Each line of the data should be duplicated precisely.
INFORMATION GIVEN below:
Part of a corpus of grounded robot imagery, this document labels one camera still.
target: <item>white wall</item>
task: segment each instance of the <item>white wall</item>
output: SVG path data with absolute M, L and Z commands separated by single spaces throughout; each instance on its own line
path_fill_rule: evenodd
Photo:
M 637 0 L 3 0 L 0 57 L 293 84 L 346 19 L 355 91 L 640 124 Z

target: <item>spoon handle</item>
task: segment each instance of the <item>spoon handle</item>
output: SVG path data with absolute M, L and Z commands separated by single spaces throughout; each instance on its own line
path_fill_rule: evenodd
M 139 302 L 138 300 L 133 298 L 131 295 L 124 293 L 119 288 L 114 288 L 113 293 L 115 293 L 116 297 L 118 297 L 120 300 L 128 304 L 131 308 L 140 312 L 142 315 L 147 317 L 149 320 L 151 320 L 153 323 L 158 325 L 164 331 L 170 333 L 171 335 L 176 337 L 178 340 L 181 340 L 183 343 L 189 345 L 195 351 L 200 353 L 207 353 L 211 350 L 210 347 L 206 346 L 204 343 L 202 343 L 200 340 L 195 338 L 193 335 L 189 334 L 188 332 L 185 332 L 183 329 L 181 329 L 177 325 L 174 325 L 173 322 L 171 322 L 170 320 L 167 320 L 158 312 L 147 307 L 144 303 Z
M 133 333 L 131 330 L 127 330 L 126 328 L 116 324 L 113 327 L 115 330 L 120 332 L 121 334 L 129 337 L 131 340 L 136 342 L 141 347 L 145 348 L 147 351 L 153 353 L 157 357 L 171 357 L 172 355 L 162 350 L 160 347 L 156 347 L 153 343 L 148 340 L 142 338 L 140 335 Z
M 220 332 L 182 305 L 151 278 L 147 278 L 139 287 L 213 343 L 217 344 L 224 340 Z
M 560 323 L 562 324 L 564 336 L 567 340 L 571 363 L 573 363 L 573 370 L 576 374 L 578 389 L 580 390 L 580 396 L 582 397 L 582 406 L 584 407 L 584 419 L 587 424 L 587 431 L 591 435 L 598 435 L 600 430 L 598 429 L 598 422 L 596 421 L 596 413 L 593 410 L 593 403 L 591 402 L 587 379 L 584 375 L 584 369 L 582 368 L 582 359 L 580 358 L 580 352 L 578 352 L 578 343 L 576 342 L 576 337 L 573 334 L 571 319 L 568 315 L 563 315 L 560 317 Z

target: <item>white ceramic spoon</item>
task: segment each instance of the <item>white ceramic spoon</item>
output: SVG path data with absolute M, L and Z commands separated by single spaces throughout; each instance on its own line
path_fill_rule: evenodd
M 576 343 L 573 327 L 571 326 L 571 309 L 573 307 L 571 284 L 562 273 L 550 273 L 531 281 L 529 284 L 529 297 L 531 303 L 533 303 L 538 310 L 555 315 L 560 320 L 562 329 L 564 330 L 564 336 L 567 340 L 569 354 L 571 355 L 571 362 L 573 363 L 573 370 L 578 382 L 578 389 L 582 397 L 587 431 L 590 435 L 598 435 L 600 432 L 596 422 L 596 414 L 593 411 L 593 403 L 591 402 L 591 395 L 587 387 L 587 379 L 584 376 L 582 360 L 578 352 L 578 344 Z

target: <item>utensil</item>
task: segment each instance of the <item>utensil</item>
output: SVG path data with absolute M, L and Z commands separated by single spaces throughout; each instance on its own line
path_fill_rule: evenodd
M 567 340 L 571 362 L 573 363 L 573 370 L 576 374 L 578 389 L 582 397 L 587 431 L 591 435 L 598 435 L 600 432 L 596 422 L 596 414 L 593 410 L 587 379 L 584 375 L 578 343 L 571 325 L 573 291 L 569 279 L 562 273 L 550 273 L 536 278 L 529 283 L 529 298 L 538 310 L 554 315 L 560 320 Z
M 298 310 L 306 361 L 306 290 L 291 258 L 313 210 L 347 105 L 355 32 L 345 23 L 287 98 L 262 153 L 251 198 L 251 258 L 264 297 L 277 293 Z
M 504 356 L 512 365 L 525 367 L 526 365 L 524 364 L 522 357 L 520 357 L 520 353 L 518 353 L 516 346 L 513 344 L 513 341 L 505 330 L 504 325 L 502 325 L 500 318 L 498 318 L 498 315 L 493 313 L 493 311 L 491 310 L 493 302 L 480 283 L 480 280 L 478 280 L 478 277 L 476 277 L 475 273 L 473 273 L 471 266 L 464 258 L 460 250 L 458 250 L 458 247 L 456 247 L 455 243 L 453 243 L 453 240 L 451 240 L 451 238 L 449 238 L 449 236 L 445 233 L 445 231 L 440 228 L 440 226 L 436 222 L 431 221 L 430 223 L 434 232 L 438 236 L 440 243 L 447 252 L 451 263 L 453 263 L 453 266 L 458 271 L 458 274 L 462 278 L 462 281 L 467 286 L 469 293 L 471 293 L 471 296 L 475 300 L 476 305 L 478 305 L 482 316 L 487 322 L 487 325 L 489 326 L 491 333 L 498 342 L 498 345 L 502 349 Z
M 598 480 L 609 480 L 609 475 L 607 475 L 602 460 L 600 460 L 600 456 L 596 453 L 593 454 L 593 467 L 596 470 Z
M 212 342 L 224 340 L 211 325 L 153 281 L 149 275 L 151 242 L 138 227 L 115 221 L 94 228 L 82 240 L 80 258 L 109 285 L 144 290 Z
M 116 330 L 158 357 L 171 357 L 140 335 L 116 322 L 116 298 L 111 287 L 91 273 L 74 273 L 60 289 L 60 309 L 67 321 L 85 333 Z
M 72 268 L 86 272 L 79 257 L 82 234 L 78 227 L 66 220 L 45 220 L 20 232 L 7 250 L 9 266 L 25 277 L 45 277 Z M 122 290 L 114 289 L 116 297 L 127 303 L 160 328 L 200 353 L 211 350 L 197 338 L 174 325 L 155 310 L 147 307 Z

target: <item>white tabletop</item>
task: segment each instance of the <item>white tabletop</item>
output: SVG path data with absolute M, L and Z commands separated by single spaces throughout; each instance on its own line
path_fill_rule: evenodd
End of INFORMATION GIVEN.
◆ REPLY
Part of a corpus of grounded robot imagery, this document labels one camera still.
target: <item>white wall</item>
task: segment each instance of the <item>white wall</item>
output: SVG path data with absolute M, L and Z commands separated by single spaces throughout; each instance on its own line
path_fill_rule: evenodd
Photo:
M 637 0 L 3 0 L 0 57 L 293 84 L 346 19 L 355 91 L 640 124 Z

target: <item>spoon handle</item>
task: segment each instance of the <item>spoon handle</item>
output: SVG path data with absolute M, L and Z commands separated by single spaces throughout; each instance on its own line
path_fill_rule: evenodd
M 139 302 L 138 300 L 133 298 L 131 295 L 124 293 L 119 288 L 114 288 L 113 293 L 115 293 L 116 297 L 118 297 L 120 300 L 128 304 L 131 308 L 140 312 L 142 315 L 147 317 L 149 320 L 151 320 L 153 323 L 158 325 L 164 331 L 170 333 L 171 335 L 176 337 L 178 340 L 181 340 L 183 343 L 189 345 L 195 351 L 200 353 L 207 353 L 211 350 L 210 347 L 206 346 L 204 343 L 202 343 L 200 340 L 195 338 L 193 335 L 189 334 L 188 332 L 185 332 L 183 329 L 181 329 L 177 325 L 174 325 L 173 322 L 171 322 L 170 320 L 167 320 L 158 312 L 147 307 L 144 303 Z
M 133 333 L 131 330 L 127 330 L 126 328 L 116 324 L 113 327 L 115 330 L 120 332 L 121 334 L 129 337 L 131 340 L 136 342 L 141 347 L 145 348 L 147 351 L 153 353 L 157 357 L 171 357 L 172 355 L 162 350 L 160 347 L 156 347 L 153 343 L 148 340 L 142 338 L 140 335 Z
M 220 332 L 182 305 L 151 278 L 147 278 L 139 287 L 213 343 L 217 344 L 224 340 Z
M 560 323 L 562 324 L 564 336 L 567 340 L 571 363 L 573 363 L 573 370 L 576 374 L 578 389 L 580 390 L 580 396 L 582 397 L 582 406 L 584 407 L 584 419 L 587 424 L 587 431 L 591 435 L 598 435 L 600 430 L 598 429 L 598 422 L 596 421 L 596 413 L 593 410 L 593 403 L 591 402 L 587 379 L 584 375 L 584 369 L 582 368 L 582 359 L 580 358 L 580 352 L 578 352 L 578 343 L 576 342 L 576 337 L 573 334 L 571 319 L 568 315 L 563 315 L 560 317 Z

target: <item>white ceramic spoon</item>
task: segment each instance of the <item>white ceramic spoon</item>
output: SVG path data with absolute M, L and Z commands separated by single spaces throughout; each instance on its own line
path_fill_rule: evenodd
M 576 343 L 573 327 L 571 326 L 571 309 L 573 307 L 571 284 L 562 273 L 550 273 L 531 281 L 529 284 L 529 297 L 531 303 L 533 303 L 538 310 L 555 315 L 560 320 L 562 329 L 564 330 L 564 336 L 567 340 L 569 354 L 571 355 L 571 362 L 573 363 L 573 370 L 578 382 L 578 389 L 582 397 L 587 431 L 590 435 L 598 435 L 600 432 L 596 422 L 596 414 L 593 411 L 593 403 L 591 402 L 591 395 L 587 387 L 587 379 L 584 376 L 582 360 L 578 352 L 578 344 Z

target: <item>utensil</item>
task: segment each instance of the <item>utensil</item>
output: SVG path data with absolute M, L and Z commands separated by single spaces throughout; each instance on its own line
path_fill_rule: evenodd
M 567 340 L 571 362 L 573 363 L 573 370 L 576 374 L 578 389 L 582 397 L 587 431 L 591 435 L 598 435 L 600 432 L 596 422 L 596 414 L 593 410 L 587 379 L 584 375 L 578 343 L 571 325 L 573 291 L 569 279 L 562 273 L 550 273 L 536 278 L 529 283 L 529 298 L 538 310 L 554 315 L 560 320 Z
M 298 310 L 306 361 L 306 290 L 291 258 L 313 210 L 347 105 L 355 32 L 345 23 L 287 98 L 262 153 L 251 198 L 251 258 L 264 297 L 277 293 Z
M 504 356 L 512 365 L 525 367 L 526 365 L 524 364 L 522 357 L 520 357 L 520 353 L 518 353 L 516 346 L 513 344 L 513 341 L 505 330 L 504 325 L 502 325 L 500 318 L 498 318 L 498 315 L 493 313 L 493 311 L 491 310 L 493 302 L 480 283 L 480 280 L 478 280 L 478 277 L 476 277 L 475 273 L 473 273 L 471 266 L 464 258 L 460 250 L 458 250 L 458 247 L 456 247 L 455 243 L 453 243 L 453 240 L 451 240 L 451 238 L 449 238 L 449 236 L 445 233 L 445 231 L 440 228 L 440 226 L 436 222 L 431 221 L 430 223 L 434 232 L 438 236 L 440 243 L 447 252 L 451 263 L 453 263 L 453 266 L 458 271 L 458 274 L 462 278 L 462 281 L 467 286 L 469 293 L 471 293 L 471 296 L 475 300 L 476 305 L 478 305 L 482 316 L 487 322 L 487 325 L 489 326 L 491 333 L 498 342 L 498 345 L 502 349 Z
M 598 480 L 609 480 L 609 475 L 607 475 L 602 460 L 600 460 L 600 456 L 596 453 L 593 454 L 593 467 L 596 470 Z
M 212 342 L 224 340 L 211 325 L 153 281 L 149 275 L 151 242 L 138 227 L 115 221 L 94 228 L 82 240 L 80 258 L 109 285 L 144 290 Z
M 116 330 L 158 357 L 171 357 L 140 335 L 116 322 L 116 298 L 111 287 L 91 273 L 74 273 L 60 289 L 60 309 L 67 321 L 85 333 Z
M 72 268 L 86 272 L 79 257 L 82 234 L 78 227 L 66 220 L 45 220 L 20 232 L 7 250 L 9 266 L 25 277 L 45 277 Z M 122 290 L 114 289 L 116 297 L 127 303 L 160 328 L 200 353 L 211 350 L 197 338 L 174 325 L 155 310 L 147 307 Z

target: <item>white tabletop</item>
task: segment each instance of the <item>white tabletop</item>
output: SVG path data with absolute M, L and Z commands separated by single spaces throughout; each instance on its own line
path_fill_rule: evenodd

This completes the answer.